■ Problem requirements: Copy each of the records exactly; leave nothing out.

[Source records]

- Opening Delimiter -

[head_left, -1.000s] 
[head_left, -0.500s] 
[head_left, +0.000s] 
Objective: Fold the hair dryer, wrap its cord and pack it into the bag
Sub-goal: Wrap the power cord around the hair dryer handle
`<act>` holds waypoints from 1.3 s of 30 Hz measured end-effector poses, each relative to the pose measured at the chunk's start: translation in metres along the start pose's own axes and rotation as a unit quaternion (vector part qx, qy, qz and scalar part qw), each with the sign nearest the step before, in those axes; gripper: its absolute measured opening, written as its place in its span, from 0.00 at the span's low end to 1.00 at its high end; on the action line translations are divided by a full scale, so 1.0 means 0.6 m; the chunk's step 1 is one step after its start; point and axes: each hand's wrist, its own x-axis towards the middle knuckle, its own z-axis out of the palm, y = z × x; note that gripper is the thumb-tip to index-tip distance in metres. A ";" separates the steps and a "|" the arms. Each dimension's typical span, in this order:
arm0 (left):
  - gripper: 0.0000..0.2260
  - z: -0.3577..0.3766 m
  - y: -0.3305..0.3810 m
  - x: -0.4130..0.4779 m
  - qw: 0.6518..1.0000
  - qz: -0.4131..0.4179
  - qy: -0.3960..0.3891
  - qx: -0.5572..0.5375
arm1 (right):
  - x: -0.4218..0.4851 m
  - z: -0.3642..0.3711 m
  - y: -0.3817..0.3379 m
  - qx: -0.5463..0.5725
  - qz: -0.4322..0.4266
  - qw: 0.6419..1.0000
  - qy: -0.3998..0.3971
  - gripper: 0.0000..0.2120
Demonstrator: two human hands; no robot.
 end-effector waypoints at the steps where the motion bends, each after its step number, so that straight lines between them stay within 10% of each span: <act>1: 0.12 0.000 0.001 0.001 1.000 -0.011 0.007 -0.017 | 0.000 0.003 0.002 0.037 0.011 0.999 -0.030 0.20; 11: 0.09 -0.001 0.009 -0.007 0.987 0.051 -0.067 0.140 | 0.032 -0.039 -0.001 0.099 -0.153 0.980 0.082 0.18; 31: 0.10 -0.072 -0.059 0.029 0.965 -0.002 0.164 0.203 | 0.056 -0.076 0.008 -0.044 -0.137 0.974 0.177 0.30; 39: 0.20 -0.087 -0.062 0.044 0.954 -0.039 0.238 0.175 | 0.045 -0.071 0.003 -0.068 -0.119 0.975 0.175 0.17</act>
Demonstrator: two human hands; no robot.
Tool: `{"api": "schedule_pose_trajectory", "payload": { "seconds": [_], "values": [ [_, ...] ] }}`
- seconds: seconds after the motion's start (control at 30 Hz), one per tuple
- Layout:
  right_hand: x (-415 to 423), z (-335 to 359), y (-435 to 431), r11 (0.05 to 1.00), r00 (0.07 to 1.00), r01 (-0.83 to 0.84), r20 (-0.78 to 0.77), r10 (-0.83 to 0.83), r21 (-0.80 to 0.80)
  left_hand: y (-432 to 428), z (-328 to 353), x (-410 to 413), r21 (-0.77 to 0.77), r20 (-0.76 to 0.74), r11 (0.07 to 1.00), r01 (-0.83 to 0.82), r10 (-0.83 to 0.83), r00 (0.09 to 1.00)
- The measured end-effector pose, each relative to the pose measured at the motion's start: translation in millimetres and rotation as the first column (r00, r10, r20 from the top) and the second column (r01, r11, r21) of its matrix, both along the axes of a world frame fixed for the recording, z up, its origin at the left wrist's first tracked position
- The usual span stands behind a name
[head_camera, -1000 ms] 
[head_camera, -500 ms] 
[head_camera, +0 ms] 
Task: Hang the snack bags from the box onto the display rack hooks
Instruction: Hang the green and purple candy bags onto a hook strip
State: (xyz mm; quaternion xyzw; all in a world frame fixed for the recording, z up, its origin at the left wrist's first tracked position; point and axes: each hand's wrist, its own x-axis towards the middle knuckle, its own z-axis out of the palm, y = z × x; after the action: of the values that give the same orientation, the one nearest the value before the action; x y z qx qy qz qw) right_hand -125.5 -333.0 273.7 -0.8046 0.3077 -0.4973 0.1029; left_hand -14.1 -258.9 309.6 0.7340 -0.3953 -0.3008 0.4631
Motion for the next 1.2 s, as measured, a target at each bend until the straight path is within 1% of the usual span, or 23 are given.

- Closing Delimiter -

■ Response box:
[head_left, -1.000s] 
[head_left, -0.500s] 
[head_left, +0.000s] 
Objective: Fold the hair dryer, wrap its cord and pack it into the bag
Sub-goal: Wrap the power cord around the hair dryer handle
`<act>` holds waypoints from 1.3 s of 30 Hz measured end-effector poses, each relative to the pose measured at the chunk's start: translation in metres along the start pose's own axes and rotation as a unit quaternion (vector part qx, qy, qz and scalar part qw), each with the sign nearest the step before, in those axes; gripper: its absolute measured opening, written as its place in its span, from 0.00 at the span's low end to 1.00 at its high end; on the action line translations are divided by a full scale, so 1.0 means 0.6 m; the chunk's step 1 is one step after its start; point and axes: each hand's wrist, its own x-axis towards the middle knuckle, its own z-axis out of the palm, y = z × x; note that gripper is the thumb-tip to index-tip distance in metres. A ";" separates the steps and a "|" the arms. Each dimension's typical span, in this order:
arm0 (left):
  - gripper: 0.0000..0.2260
  - z: -0.3577..0.3766 m
  - y: -0.3305..0.3810 m
  - x: -0.4130..0.4779 m
  - qw: 0.6518..1.0000
  - qz: -0.4131..0.4179
  - qy: -0.3960..0.3891
  - qx: -0.5572..0.5375
arm1 (right):
  - x: -0.4218..0.4851 m
  - z: -0.3642..0.3711 m
  - y: -0.3817..0.3379 m
  - qx: -0.5463..0.5725
  - qz: -0.4322..0.4266
  - qw: 0.6419..1.0000
  - qy: -0.3998..0.3971
  - gripper: 0.0000..0.2120
Demonstrator: two human hands; no robot.
 end-effector waypoints at the steps where the motion bends, each after its step number, so that straight lines between them stay within 10% of each span: <act>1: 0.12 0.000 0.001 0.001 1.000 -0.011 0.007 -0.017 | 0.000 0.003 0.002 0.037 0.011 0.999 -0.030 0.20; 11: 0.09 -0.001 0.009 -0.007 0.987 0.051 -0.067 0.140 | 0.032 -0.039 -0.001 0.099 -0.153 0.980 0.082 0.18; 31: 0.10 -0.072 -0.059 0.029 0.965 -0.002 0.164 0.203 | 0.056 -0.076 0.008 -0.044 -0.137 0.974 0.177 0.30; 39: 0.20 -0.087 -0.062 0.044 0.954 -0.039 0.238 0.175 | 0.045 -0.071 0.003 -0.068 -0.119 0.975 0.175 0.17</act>
Demonstrator: two human hands; no robot.
Tool: `{"api": "schedule_pose_trajectory", "payload": { "seconds": [_], "values": [ [_, ...] ] }}`
- seconds: seconds after the motion's start (control at 30 Hz), one per tuple
- Layout:
  right_hand: x (-415 to 423), z (-335 to 359), y (-435 to 431), r11 (0.05 to 1.00), r00 (0.07 to 1.00), r01 (-0.83 to 0.84), r20 (-0.78 to 0.77), r10 (-0.83 to 0.83), r21 (-0.80 to 0.80)
  left_hand: y (-432 to 428), z (-328 to 353), x (-410 to 413), r21 (-0.77 to 0.77), r20 (-0.76 to 0.74), r11 (0.07 to 1.00), r01 (-0.83 to 0.82), r10 (-0.83 to 0.83), r00 (0.09 to 1.00)
- The measured end-effector pose, each relative to the pose measured at the motion's start: translation in millimetres and rotation as the first column (r00, r10, r20 from the top) and the second column (r01, r11, r21) of its matrix, both along the axes of a world frame fixed for the recording, z up, its origin at the left wrist's first tracked position
- The usual span stands behind a name
[head_camera, -1000 ms] 
[head_camera, -500 ms] 
[head_camera, +0 ms] 
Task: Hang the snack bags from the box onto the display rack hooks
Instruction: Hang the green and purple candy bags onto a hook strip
State: (xyz mm; quaternion xyzw; all in a world frame fixed for the recording, z up, its origin at the left wrist's first tracked position; point and axes: each hand's wrist, its own x-axis towards the middle knuckle, its own z-axis out of the palm, y = z × x; after the action: of the values that give the same orientation, the one nearest the value before the action; x y z qx qy qz qw) right_hand -125.5 -333.0 273.7 -0.8046 0.3077 -0.4973 0.1029; left_hand -14.1 -258.9 309.6 0.7340 -0.3953 -0.3008 0.4631
Motion for the next 1.2 s, as measured, a target at each bend until the straight path is within 1% of the usual span, or 23 are given.

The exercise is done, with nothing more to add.